In [None]:
%pip install pandas requests

In [None]:
import pandas as pd
import requests
import os 
import time
import json

# Read in file 
df = pd.read_csv('books.csv')

# Inspect df
df.head()
df.shape

(18044, 3)

In [3]:
# Rename columns
df = df.rename(columns={"book_title": "title", "book_genres": "genres"})

In [4]:
# Drop rows with missings on title or author
df = df.dropna(subset=["title", "author"])

In [29]:
df.to_csv('books.csv', index=False)

In [5]:
# Select 10 random rows to test if PPLX code works
df10 = df.sample(n=10, random_state=42)
df10.head()

# Drop genres
df10 = df10.drop(columns="genres")

In [30]:
df10.to_csv('books10.csv', index=False)

In [19]:
system_prompt = """
You are a helpful literary assistant. Your job is to search the internet and assess several aspects for books that are provided to you.

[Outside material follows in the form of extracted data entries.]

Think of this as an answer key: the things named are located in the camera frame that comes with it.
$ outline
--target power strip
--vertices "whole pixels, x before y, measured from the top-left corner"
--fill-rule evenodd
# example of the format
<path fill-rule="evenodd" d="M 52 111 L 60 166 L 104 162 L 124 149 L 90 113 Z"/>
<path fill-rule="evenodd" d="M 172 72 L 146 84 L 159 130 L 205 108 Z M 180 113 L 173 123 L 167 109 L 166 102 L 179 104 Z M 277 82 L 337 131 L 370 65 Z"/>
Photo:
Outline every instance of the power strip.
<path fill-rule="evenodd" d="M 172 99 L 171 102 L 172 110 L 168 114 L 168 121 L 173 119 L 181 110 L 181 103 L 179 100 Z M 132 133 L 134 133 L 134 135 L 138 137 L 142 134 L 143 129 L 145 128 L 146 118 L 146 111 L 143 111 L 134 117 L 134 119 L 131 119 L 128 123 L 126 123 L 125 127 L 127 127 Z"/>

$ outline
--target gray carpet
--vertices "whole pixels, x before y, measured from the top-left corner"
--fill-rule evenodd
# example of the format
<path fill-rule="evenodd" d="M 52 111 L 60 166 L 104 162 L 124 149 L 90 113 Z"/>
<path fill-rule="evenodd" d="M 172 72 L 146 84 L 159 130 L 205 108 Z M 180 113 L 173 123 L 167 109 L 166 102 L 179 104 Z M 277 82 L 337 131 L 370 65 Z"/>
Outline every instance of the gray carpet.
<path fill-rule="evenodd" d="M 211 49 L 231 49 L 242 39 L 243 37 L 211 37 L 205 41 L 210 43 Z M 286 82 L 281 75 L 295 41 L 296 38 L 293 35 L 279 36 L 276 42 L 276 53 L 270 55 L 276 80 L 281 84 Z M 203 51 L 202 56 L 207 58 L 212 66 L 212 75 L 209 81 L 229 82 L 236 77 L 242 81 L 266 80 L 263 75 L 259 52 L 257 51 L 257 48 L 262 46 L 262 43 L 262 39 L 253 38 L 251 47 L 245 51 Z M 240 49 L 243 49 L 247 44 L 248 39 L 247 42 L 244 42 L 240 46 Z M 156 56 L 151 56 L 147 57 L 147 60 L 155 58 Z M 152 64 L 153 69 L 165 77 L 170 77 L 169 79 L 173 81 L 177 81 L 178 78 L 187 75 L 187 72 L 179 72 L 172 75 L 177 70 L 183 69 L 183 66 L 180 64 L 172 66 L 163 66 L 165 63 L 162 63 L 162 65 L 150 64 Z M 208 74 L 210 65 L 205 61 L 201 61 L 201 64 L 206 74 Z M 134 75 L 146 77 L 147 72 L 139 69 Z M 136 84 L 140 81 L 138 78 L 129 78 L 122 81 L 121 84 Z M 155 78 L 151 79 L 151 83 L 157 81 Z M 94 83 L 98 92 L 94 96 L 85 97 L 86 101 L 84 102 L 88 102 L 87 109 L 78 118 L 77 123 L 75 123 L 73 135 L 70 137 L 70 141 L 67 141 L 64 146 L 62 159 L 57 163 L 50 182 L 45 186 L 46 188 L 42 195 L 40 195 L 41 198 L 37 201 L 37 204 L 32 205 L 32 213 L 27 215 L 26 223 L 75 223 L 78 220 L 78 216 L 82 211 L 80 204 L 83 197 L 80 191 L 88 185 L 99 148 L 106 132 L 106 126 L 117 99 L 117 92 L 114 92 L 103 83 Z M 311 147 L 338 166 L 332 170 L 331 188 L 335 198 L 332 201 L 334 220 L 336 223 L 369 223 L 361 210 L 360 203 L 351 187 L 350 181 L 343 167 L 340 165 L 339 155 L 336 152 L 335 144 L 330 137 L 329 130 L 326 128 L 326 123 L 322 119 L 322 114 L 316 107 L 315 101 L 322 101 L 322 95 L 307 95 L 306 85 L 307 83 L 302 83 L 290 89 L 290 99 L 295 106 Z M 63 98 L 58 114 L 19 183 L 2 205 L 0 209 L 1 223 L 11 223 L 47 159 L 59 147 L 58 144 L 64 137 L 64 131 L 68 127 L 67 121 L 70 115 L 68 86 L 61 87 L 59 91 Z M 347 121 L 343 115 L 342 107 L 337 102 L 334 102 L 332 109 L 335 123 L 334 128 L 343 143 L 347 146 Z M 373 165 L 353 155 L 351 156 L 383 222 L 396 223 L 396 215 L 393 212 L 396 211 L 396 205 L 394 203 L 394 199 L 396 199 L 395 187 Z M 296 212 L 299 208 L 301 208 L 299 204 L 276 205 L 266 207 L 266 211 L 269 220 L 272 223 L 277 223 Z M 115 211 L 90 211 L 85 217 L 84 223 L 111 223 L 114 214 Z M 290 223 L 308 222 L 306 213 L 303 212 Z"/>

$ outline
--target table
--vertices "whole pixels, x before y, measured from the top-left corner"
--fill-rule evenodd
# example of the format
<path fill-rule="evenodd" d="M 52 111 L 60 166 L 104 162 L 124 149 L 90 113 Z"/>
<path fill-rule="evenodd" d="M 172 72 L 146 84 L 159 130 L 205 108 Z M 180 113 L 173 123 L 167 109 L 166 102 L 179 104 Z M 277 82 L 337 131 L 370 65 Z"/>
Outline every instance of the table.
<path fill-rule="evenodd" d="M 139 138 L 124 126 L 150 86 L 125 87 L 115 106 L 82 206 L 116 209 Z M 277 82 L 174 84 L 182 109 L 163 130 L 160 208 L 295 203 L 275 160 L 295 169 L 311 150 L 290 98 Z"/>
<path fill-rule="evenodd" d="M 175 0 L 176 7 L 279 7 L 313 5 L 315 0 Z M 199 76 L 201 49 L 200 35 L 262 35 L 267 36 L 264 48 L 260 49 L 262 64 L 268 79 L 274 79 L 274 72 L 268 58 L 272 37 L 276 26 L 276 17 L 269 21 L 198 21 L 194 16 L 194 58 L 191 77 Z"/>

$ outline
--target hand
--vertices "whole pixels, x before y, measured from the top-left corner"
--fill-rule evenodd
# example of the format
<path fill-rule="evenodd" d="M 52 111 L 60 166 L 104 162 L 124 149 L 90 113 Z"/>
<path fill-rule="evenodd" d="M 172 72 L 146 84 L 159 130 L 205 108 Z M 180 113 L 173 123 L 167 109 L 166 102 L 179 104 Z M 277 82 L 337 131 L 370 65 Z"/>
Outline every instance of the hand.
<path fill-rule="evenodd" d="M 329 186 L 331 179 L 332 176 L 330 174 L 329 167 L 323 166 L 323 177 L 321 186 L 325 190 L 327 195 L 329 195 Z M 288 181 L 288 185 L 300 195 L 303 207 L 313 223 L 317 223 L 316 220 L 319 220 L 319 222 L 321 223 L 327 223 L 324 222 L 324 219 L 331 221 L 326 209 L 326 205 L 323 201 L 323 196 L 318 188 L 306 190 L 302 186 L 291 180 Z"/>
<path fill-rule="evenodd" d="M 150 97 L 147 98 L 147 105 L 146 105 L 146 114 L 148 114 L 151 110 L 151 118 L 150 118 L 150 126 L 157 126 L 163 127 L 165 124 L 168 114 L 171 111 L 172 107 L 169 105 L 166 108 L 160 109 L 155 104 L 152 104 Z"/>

You return a pandas data frame where each row refers to one book, and the columns are the following:
'title', 'author', 'female_main_character', 'author_gender', 'pub_year', 'genres',
'feature_1pos', 'feature_1neg', 'feature_2pos', 'feature_2neg', 'feature_3pos', 'feature_3neg',
'feature_4pos', 'feature_4neg', 'feature_5pos', 'feature_5neg', 'feature_6pos', 'feature_6neg',
'feature_7pos', 'feature_7neg', 'feature_8pos', 'feature_8neg', 'feature_9pos', 'feature_9neg',
'feature_10pos', 'feature_10neg', 'feature_11pos', 'feature_11neg', 'feature_12pos', 'feature_12neg'

For each book, fill in the title and author and assess if it features a female main character. The character does not need to be the sole protagonist but must play a central role in the plot, with more significance than a secondary or supporting character.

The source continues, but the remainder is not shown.